# Join me....murder s/a



## rockysowner (Nov 9, 2011)

My Goal for the next three days is to completely murder any SA thought that pops into my head. I will be on 24 hour watch and if I have one stupid paranoid SA thought I'm going to start singing all my favorite songs and laughing at my own thoughts as if I was telling someone they were ridiculous for thinking that.


----------



## Fruitcake (Jan 19, 2012)

You have my sword.


----------



## Jr189 (Feb 10, 2012)

count me in.


----------



## Identity (Mar 27, 2012)

..and MY axe!


----------



## anonbearssoul (Feb 27, 2012)

> and if I have one stupid paranoid SA thought I'm going to start singing all my favorite songs


I like this.
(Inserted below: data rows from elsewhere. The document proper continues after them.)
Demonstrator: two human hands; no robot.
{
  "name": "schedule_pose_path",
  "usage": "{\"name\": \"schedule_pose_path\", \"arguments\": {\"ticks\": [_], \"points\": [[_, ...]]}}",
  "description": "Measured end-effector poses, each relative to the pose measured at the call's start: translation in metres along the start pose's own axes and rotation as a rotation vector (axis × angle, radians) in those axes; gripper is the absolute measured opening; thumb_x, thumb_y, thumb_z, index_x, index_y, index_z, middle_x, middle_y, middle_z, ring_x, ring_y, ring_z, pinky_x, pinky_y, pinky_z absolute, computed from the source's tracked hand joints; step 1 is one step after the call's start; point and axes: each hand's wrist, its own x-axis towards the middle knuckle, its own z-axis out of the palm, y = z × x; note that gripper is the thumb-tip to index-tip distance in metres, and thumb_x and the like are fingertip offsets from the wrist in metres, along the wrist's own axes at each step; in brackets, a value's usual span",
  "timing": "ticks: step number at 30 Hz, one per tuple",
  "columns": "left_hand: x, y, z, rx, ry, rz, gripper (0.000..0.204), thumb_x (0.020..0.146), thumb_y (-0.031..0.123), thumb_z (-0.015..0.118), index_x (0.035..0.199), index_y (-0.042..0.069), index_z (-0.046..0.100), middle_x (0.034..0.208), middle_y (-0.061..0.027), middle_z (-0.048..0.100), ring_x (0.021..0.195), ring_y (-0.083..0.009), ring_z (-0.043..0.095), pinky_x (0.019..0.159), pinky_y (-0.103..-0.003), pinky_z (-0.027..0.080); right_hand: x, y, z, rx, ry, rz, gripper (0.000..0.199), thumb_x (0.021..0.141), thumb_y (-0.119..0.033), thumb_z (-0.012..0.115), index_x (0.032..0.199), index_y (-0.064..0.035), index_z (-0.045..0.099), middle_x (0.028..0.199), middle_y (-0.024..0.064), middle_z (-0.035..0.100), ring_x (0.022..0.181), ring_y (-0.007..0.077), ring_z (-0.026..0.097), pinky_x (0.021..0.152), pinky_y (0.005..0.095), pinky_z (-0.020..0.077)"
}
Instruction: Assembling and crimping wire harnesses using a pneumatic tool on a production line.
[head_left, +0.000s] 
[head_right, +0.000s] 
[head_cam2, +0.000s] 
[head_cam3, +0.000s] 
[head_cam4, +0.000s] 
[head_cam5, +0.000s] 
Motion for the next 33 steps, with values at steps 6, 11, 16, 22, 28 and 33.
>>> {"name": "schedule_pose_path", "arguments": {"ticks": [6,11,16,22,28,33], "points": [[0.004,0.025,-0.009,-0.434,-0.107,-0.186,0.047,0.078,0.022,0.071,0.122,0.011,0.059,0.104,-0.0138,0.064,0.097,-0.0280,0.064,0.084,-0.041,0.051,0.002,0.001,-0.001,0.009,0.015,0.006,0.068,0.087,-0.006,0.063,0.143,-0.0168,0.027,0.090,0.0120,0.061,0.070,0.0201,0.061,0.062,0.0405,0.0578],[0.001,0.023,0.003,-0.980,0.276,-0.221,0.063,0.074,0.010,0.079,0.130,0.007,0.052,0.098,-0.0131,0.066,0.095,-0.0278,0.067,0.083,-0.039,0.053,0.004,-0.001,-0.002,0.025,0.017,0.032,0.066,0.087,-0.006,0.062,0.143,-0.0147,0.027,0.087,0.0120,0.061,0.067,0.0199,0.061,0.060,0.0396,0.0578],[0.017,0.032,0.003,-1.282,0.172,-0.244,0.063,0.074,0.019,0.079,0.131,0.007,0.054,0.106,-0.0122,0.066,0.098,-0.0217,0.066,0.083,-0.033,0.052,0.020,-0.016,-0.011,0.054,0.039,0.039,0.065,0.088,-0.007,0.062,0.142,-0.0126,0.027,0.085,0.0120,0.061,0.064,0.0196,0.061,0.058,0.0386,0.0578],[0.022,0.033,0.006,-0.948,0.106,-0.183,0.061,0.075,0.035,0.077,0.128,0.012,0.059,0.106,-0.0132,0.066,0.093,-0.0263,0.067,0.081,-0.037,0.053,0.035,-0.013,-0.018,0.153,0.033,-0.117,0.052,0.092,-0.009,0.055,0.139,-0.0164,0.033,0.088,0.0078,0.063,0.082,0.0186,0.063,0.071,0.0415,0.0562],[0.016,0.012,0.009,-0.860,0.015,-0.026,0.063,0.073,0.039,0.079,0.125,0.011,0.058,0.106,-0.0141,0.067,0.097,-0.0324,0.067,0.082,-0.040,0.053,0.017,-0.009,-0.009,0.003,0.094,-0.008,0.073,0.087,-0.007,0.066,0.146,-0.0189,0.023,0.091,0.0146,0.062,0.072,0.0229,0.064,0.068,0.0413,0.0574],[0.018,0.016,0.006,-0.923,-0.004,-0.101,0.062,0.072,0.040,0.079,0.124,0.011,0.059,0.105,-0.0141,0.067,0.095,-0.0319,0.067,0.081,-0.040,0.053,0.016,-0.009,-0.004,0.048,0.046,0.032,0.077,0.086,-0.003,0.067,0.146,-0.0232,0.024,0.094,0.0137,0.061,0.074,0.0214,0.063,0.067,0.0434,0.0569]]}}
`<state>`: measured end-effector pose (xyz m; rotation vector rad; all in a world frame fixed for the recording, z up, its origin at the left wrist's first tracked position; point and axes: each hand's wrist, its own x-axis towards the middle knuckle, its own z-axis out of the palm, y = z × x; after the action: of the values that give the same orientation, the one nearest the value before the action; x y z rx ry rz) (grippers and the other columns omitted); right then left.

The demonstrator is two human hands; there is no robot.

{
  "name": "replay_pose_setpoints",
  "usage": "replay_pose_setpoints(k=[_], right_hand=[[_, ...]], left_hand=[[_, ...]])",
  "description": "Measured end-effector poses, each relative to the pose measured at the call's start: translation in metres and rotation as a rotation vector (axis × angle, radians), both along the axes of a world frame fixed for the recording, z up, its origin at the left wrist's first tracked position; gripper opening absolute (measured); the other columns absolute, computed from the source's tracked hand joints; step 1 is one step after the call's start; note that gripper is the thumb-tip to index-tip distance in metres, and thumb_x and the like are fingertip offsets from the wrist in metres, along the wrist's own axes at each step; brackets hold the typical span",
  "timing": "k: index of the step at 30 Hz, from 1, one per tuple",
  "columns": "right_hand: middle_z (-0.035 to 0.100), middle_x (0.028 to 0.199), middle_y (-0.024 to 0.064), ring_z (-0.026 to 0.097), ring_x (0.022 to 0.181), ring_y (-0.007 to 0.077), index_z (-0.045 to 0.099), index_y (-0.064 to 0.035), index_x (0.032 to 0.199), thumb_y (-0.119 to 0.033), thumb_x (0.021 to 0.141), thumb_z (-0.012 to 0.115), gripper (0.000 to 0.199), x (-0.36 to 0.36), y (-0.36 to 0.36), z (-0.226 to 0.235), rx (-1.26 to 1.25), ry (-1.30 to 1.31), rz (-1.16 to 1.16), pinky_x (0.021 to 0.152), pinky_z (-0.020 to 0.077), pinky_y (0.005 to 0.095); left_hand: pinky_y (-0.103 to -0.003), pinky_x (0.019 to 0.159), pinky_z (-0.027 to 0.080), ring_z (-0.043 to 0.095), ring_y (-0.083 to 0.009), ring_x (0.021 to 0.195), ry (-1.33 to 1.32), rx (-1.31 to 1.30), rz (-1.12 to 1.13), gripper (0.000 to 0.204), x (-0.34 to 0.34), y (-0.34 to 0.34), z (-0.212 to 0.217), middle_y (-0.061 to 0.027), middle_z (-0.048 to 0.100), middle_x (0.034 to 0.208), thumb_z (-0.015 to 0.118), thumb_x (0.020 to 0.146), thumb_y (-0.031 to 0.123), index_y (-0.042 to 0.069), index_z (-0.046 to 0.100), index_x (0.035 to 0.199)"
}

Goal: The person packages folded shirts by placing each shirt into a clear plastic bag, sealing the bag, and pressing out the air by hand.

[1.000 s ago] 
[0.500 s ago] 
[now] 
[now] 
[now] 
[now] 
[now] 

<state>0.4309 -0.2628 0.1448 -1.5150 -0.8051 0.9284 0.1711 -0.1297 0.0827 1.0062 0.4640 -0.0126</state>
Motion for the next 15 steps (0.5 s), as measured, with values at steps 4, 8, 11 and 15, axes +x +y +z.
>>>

Killing SA softly with song


----------



## Mia Q (Dec 30, 2010)

Sign me up!


----------



## Kakumbus (Mar 27, 2012)

You have my shield ^^


----------



## Voyager (Jan 15, 2012)

> You have my sword.
> ..and MY axe!
> You have my shield ^^


...yeah yeah and my bow, let's go to Mordor already and cast SA in the fires of Mt. Doom


----------



## SAgirl (Nov 15, 2003)

Here is my fire breathing dragon.


----------